◆ EXERCISE PROMPT:
The answer must repeat each line of the material exactly.

◆ RECORD SET:
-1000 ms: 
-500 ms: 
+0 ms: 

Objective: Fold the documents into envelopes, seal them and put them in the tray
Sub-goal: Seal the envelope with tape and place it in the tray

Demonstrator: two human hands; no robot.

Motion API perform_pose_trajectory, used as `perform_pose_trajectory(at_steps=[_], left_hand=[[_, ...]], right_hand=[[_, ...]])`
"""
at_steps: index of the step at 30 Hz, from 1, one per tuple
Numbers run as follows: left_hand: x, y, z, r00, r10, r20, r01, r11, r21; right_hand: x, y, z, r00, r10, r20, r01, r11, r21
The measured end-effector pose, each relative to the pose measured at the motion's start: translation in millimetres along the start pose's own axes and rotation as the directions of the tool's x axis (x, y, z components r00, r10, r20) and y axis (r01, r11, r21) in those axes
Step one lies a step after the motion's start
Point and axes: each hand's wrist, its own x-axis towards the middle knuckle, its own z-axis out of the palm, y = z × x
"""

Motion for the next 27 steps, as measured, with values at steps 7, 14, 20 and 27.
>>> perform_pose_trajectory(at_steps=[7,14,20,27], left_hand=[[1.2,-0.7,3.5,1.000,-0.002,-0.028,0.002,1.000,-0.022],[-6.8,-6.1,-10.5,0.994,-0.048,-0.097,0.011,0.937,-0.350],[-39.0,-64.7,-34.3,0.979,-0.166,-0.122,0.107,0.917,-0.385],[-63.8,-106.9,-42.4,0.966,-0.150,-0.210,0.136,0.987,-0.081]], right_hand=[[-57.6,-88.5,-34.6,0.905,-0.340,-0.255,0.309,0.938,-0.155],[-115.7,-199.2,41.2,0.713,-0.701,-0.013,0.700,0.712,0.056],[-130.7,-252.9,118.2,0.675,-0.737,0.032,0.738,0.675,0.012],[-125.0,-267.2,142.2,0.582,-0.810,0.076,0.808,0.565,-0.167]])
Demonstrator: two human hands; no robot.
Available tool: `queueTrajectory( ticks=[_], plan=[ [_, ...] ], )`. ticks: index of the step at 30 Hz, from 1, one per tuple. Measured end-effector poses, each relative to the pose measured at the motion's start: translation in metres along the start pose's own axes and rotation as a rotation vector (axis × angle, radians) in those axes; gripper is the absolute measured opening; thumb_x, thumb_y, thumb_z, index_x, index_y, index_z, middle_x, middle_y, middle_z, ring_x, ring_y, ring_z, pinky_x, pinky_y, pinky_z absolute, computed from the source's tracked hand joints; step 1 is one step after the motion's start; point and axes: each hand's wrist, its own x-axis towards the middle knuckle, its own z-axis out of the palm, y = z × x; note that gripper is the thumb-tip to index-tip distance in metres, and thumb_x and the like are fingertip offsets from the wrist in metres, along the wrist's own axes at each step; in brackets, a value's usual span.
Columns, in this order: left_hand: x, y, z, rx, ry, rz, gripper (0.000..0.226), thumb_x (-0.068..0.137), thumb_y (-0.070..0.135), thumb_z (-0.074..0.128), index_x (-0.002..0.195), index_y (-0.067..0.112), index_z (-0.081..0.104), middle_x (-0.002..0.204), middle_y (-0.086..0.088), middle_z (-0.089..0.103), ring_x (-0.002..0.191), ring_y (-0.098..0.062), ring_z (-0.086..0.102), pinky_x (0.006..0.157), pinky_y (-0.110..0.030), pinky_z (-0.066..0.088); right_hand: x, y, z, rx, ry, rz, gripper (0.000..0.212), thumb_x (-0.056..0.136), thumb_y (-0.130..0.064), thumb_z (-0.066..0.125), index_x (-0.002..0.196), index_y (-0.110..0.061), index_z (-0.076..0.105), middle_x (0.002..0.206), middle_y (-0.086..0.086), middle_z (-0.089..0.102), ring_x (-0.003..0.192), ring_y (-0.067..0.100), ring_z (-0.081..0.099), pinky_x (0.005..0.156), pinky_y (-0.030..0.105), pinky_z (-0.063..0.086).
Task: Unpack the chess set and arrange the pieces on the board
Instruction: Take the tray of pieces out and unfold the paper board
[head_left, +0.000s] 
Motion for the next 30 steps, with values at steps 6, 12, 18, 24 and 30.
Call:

◆ SOLUTION TO THIS PROBLEM:
-1000 ms: 
-500 ms: 
+0 ms: 

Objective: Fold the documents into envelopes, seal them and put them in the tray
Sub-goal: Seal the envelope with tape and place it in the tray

Demonstrator: two human hands; no robot.

Motion API perform_pose_trajectory, used as `perform_pose_trajectory(at_steps=[_], left_hand=[[_, ...]], right_hand=[[_, ...]])`
"""
at_steps: index of the step at 30 Hz, from 1, one per tuple
Numbers run as follows: left_hand: x, y, z, r00, r10, r20, r01, r11, r21; right_hand: x, y, z, r00, r10, r20, r01, r11, r21
The measured end-effector pose, each relative to the pose measured at the motion's start: translation in millimetres along the start pose's own axes and rotation as the directions of the tool's x axis (x, y, z components r00, r10, r20) and y axis (r01, r11, r21) in those axes
Step one lies a step after the motion's start
Point and axes: each hand's wrist, its own x-axis towards the middle knuckle, its own z-axis out of the palm, y = z × x
"""

Motion for the next 27 steps, as measured, with values at steps 7, 14, 20 and 27.
>>> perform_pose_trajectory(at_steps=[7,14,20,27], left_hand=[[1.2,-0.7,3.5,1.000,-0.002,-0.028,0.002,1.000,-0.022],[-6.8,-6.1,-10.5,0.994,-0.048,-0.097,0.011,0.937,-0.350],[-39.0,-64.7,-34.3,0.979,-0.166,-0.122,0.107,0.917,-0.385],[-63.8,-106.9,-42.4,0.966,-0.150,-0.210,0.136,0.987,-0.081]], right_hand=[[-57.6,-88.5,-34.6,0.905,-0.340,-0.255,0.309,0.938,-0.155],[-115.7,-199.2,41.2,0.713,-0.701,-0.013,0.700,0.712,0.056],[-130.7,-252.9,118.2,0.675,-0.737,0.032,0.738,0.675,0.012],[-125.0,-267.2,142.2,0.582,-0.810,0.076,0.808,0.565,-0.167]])
Demonstrator: two human hands; no robot.
Available tool: `queueTrajectory( ticks=[_], plan=[ [_, ...] ], )`. ticks: index of the step at 30 Hz, from 1, one per tuple. Measured end-effector poses, each relative to the pose measured at the motion's start: translation in metres along the start pose's own axes and rotation as a rotation vector (axis × angle, radians) in those axes; gripper is the absolute measured opening; thumb_x, thumb_y, thumb_z, index_x, index_y, index_z, middle_x, middle_y, middle_z, ring_x, ring_y, ring_z, pinky_x, pinky_y, pinky_z absolute, computed from the source's tracked hand joints; step 1 is one step after the motion's start; point and axes: each hand's wrist, its own x-axis towards the middle knuckle, its own z-axis out of the palm, y = z × x; note that gripper is the thumb-tip to index-tip distance in metres, and thumb_x and the like are fingertip offsets from the wrist in metres, along the wrist's own axes at each step; in brackets, a value's usual span.
Columns, in this order: left_hand: x, y, z, rx, ry, rz, gripper (0.000..0.226), thumb_x (-0.068..0.137), thumb_y (-0.070..0.135), thumb_z (-0.074..0.128), index_x (-0.002..0.195), index_y (-0.067..0.112), index_z (-0.081..0.104), middle_x (-0.002..0.204), middle_y (-0.086..0.088), middle_z (-0.089..0.103), ring_x (-0.002..0.191), ring_y (-0.098..0.062), ring_z (-0.086..0.102), pinky_x (0.006..0.157), pinky_y (-0.110..0.030), pinky_z (-0.066..0.088); right_hand: x, y, z, rx, ry, rz, gripper (0.000..0.212), thumb_x (-0.056..0.136), thumb_y (-0.130..0.064), thumb_z (-0.066..0.125), index_x (-0.002..0.196), index_y (-0.110..0.061), index_z (-0.076..0.105), middle_x (0.002..0.206), middle_y (-0.086..0.086), middle_z (-0.089..0.102), ring_x (-0.003..0.192), ring_y (-0.067..0.100), ring_z (-0.081..0.099), pinky_x (0.005..0.156), pinky_y (-0.030..0.105), pinky_z (-0.063..0.086).
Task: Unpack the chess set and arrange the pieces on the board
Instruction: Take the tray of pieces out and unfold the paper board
[head_left, +0.000s] 
Motion for the next 30 steps, with values at steps 6, 12, 18, 24 and 30.
Call:

Work on this exercise is complete.